● Records:

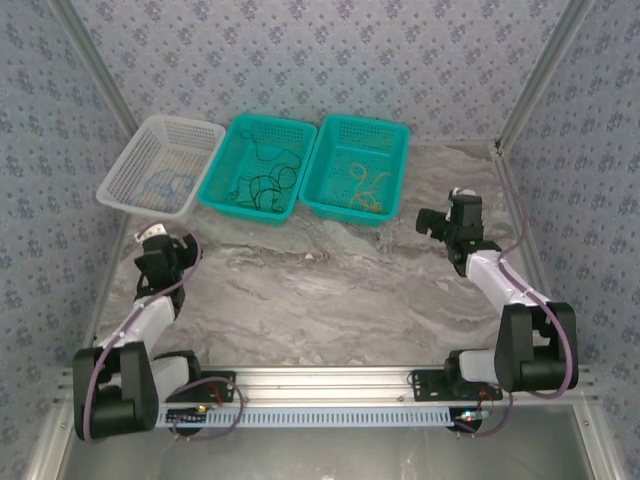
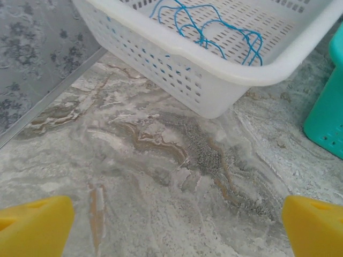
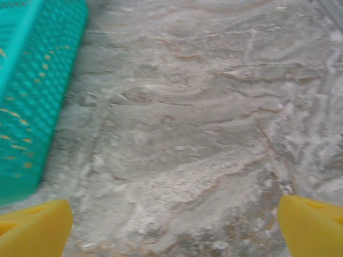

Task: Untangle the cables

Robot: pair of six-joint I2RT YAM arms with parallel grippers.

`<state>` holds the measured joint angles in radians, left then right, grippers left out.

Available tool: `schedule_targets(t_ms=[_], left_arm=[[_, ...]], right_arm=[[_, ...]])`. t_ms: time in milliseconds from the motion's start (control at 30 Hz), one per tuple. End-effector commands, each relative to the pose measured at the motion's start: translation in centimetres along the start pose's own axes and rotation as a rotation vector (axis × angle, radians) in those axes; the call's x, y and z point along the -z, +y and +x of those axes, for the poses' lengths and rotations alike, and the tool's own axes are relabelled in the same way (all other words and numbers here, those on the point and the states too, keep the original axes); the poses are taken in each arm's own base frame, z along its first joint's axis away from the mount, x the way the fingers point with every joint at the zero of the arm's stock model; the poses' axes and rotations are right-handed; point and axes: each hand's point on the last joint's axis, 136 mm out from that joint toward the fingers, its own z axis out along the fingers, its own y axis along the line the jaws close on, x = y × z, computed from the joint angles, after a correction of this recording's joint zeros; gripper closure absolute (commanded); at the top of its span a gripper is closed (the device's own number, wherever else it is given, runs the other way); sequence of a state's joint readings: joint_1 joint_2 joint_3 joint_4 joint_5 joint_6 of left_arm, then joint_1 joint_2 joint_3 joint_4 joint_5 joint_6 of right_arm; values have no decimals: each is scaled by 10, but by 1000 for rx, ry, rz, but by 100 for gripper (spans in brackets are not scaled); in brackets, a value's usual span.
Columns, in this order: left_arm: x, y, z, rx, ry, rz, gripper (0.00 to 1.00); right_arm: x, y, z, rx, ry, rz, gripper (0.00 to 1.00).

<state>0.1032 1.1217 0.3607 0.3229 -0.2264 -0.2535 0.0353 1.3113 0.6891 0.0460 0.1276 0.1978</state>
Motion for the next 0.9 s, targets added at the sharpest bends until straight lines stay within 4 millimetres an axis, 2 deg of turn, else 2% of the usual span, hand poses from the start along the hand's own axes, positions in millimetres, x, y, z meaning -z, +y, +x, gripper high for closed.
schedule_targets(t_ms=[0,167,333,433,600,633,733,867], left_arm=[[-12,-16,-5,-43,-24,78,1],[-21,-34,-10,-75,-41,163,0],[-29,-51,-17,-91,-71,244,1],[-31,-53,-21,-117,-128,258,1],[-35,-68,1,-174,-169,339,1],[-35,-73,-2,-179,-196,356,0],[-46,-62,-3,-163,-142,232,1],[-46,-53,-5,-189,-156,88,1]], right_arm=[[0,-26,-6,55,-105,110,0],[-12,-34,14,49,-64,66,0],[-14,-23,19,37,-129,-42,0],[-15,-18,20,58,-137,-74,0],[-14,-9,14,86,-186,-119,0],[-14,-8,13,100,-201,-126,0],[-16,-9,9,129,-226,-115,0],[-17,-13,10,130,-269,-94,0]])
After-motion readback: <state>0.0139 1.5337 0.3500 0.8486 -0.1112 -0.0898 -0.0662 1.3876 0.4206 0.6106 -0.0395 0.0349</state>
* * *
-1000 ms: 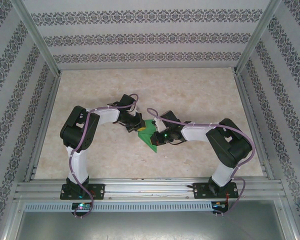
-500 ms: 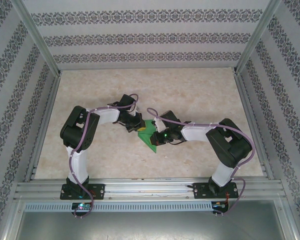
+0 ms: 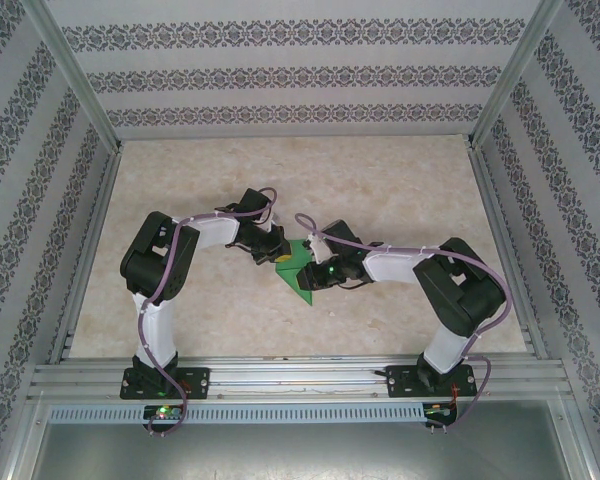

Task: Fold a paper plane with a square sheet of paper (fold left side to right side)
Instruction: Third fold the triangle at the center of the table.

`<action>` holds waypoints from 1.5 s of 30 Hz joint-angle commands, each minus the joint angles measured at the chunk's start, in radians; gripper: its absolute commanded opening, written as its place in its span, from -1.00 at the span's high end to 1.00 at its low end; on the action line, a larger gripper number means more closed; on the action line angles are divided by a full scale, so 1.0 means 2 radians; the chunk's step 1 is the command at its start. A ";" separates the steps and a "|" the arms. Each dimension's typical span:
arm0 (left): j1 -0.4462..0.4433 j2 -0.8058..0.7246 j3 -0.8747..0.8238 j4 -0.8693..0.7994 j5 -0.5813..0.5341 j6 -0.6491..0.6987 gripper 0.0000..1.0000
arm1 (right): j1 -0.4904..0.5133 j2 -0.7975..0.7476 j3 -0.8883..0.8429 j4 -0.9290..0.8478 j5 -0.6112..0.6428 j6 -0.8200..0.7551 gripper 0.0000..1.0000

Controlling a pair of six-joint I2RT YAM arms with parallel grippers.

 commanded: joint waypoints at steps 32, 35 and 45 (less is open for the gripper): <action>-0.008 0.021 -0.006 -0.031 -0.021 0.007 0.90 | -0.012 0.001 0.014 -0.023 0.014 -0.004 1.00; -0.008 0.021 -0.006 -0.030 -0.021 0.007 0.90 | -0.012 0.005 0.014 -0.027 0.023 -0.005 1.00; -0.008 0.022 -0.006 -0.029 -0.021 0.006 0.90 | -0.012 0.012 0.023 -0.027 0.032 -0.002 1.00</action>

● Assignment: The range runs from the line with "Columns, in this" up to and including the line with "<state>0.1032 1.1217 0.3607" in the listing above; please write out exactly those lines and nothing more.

● Your solution:
Columns, in this order: left_arm: x, y, z, rx, ry, rz, gripper (0.00 to 1.00); right_arm: x, y, z, rx, ry, rz, gripper (0.00 to 1.00).

<state>0.1032 1.1217 0.3607 0.3229 -0.2264 -0.2535 0.0353 1.3113 0.6891 0.0460 0.1276 0.1978</state>

The output is finished.